Robustas: Des cafés jadis bien appréciés

Jusqu’aux années 1970, il était commun d’entendre les gens habitués à voyager dire que le café était généralement bon en Europe et mauvais aux Etats Unis. A cette époque, l’Amérique du nord importait principalement des arabicas, alors que les Européens se fournissaient dans leurs anciennes colonies d’Afrique et d’Asie et achetaient surtout des robustas. Il est ironique de constater que l’Espresso Italien, sur lequel s’appuie tant la culture Gourmet d’aujourd’hui était le plus souvent à base de robusta, alors que 99 % des cafés Gourmets actuels sont des arabicas.
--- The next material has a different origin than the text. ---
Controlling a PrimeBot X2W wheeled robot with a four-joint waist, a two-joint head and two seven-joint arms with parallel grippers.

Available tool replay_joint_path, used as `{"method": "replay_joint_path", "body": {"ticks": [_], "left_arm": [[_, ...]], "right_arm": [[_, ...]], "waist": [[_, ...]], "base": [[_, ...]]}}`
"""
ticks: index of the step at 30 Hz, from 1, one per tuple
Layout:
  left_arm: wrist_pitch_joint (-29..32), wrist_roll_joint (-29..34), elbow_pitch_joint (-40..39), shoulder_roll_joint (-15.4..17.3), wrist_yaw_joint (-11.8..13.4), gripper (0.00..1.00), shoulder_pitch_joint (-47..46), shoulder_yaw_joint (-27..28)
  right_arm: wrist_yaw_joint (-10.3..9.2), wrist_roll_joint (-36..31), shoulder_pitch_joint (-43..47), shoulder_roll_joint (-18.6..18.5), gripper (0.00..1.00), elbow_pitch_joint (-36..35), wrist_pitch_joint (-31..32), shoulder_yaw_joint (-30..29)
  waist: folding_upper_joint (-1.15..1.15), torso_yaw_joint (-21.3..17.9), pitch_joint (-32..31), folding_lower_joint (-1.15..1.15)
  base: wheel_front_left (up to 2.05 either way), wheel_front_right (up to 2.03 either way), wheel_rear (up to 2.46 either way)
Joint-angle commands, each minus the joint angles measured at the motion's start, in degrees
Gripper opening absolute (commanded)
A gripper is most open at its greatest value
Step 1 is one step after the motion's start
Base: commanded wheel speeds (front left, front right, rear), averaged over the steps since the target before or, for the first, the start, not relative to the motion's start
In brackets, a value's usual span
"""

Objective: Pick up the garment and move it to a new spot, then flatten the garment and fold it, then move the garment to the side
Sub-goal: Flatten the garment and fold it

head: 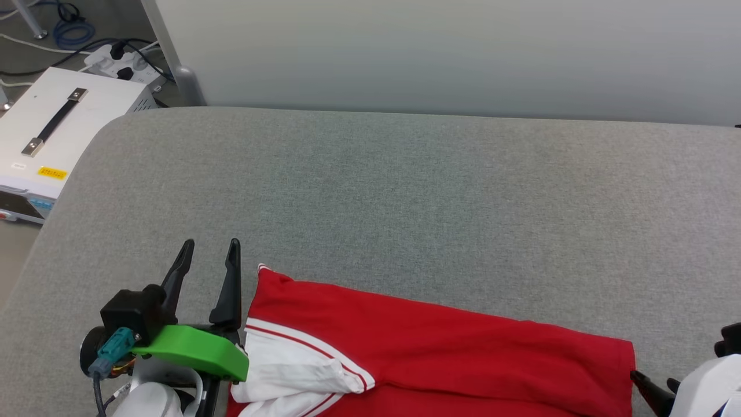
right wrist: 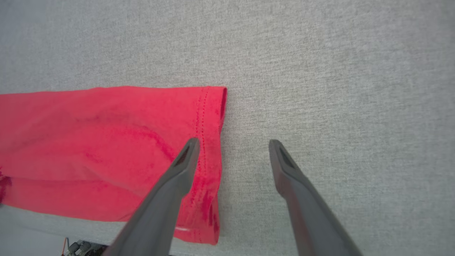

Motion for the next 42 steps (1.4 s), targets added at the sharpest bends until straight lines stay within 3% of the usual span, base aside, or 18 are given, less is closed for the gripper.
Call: {"method": "replay_joint_path", "body": {"ticks": [1,15,16,17,18,19,31,42], "left_arm": [[-0.3,1.6,-0.8,-0.7,0.1,1.00,0.8,0.8],[-0.3,5.2,-2.4,-3.4,-0.3,1.00,1.6,1.8],[-0.3,5.1,-2.4,-3.5,-0.4,1.00,1.5,1.8],[-0.3,5.1,-2.3,-3.5,-0.5,1.00,1.5,1.9],[-0.3,5.2,-2.2,-3.5,-0.5,1.00,1.4,1.9],[-0.3,5.3,-2.2,-3.5,-0.4,1.00,1.4,2.0],[1.0,5.5,-2.4,-2.2,1.0,1.00,3.5,2.2],[2.6,5.6,-3.9,-1.7,2.3,1.00,5.3,1.5]], "right_arm": [[-0.02,-0.3,-0.4,0.3,1.00,0.5,0.4,0.7],[-0.02,2.4,-1.9,1.7,1.00,8.8,2.7,6.7],[-0.02,2.9,-2.0,1.8,0.96,9.0,2.9,7.0],[-0.02,3.2,-2.1,1.7,0.45,9.1,2.8,7.4],[-0.02,3.5,-2.3,1.6,0.19,9.2,2.7,7.7],[-0.02,3.8,-2.5,1.5,0.00,9.1,2.4,8.0],[-0.02,4.7,-4.1,-2.0,0.00,5.2,1.2,7.8],[-0.02,3.9,-2.4,-4.6,0.00,2.1,7.7,-4.1]], "waist": [[0.00,0.6,0.7,0.00],[0.00,2.7,4.5,0.00],[0.00,2.7,4.6,0.00],[0.00,2.6,4.7,0.00],[0.00,2.6,4.7,0.00],[0.00,2.4,4.5,0.00],[0.00,0.8,0.4,0.00],[0.00,-0.7,-1.1,0.00]], "base": [[0.00,0.00,0.00],[0.00,0.00,0.00],[0.00,0.00,0.00],[0.00,0.00,0.00],[0.00,0.00,0.00],[0.00,0.00,0.00],[0.00,0.00,0.00],[0.00,0.00,0.00]]}}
Le marché à terme pour robustas de Londres a ouvert vers 1954. Les robustas n’y avaient alors pas de décote contre les arabicas. Celle-ci n’est intervenue que par la suite, et pour deux raisons non liées au type du café. Alors que les lots filiérés à New York étaient principalement composés de cafés lavés, ceux de Londres étaient des naturels (usinés à sec). Qu’un café lavé ait un meilleur prix qu’un non lavé, cela est normal mais n’a rien à voir avec le type de café. Puis, en 1955 et 1957, le Brésil a eu deux fortes gelées, causant une pénurie d’arabicas, donc une surcote. Au fil des années, la prime s’est maintenue, devenant une sorte de tradition et entérinant l’idée que les robustas étaient inférieurs.

 
Un grave problème d’image

C’est indéniable, les robustas n’ont pas une bonne cote auprès des consommateurs, et ce pour des raisons multiples. Malgré les excellentes qualités qu’ils ont le potentiel de montrer dans la tasse ou par leur aspect, leur mode d’usinage quasi universel (procédé à sec, non lavé) ne fait rien pour les révéler ou les améliorer. Leur utilisation traditionnelle, depuis plus de 15 ans, comme cafés solubles ou comme compléments à des produits bon marché, n’aide pas. La position agressive de groupes d’influence anti-robustas financés par les producteurs d’arabicas compte aussi pour beaucoup. Ces producteurs considèrent les robustas comme une concurrence gênante faisant baisser les prix, et ils se font entendre très fort, notamment sur le marché Américain. Si l’on ajoute un manque total de promotion des robustas, le résultat n’est pas surprenant: Ces cafés se trouvent aspirés dans une spirale d’échec; Leurs prix très bas découragent les producteurs qui usinent leur café de plus en plus mal, ce qui leur réserve une utilisation encore plus médiocre, donc des prix encore plus bas, etc.… Et tout cela dans un contexte de surproduction permanente.

 
Perspectives à long terme des robustas ordinaires

Elles ne sont pas brillantes. Leur surproduction n’est pas près de s’arrêter, bien au contraire. L’apparition d’un troisième front régional se confirme en Asie, où cinq petits pays accroissent sensiblement leur production, un nouveau facteur de baisse des prix. D’importantes organisations Nord Américaines appellent à une réglementation et à l’établissement de critères minima de qualité, visant à interdire l’accès de certains cafés aux marchés consommateurs. Il est trop tôt pour savoir s’ils y parviendront, mais toute hausse significative des cours des robustas médiocres est exclue, quelle que soit l’issue de la démarche.

Tout ceci n’incite pas à l’optimisme, mais ne s’applique qu’aux robustas courants et non à des cafés spéciaux, bien cueillis, lavés et usinés avec soin. C’est ainsi qu’est né, dans les années 80, le secteur des cafés Gourmets, et c’est de la même façon que les robustas haut de gamme pourront croître et prospérer, renforçant par leur présence la gamme des cafés spéciaux.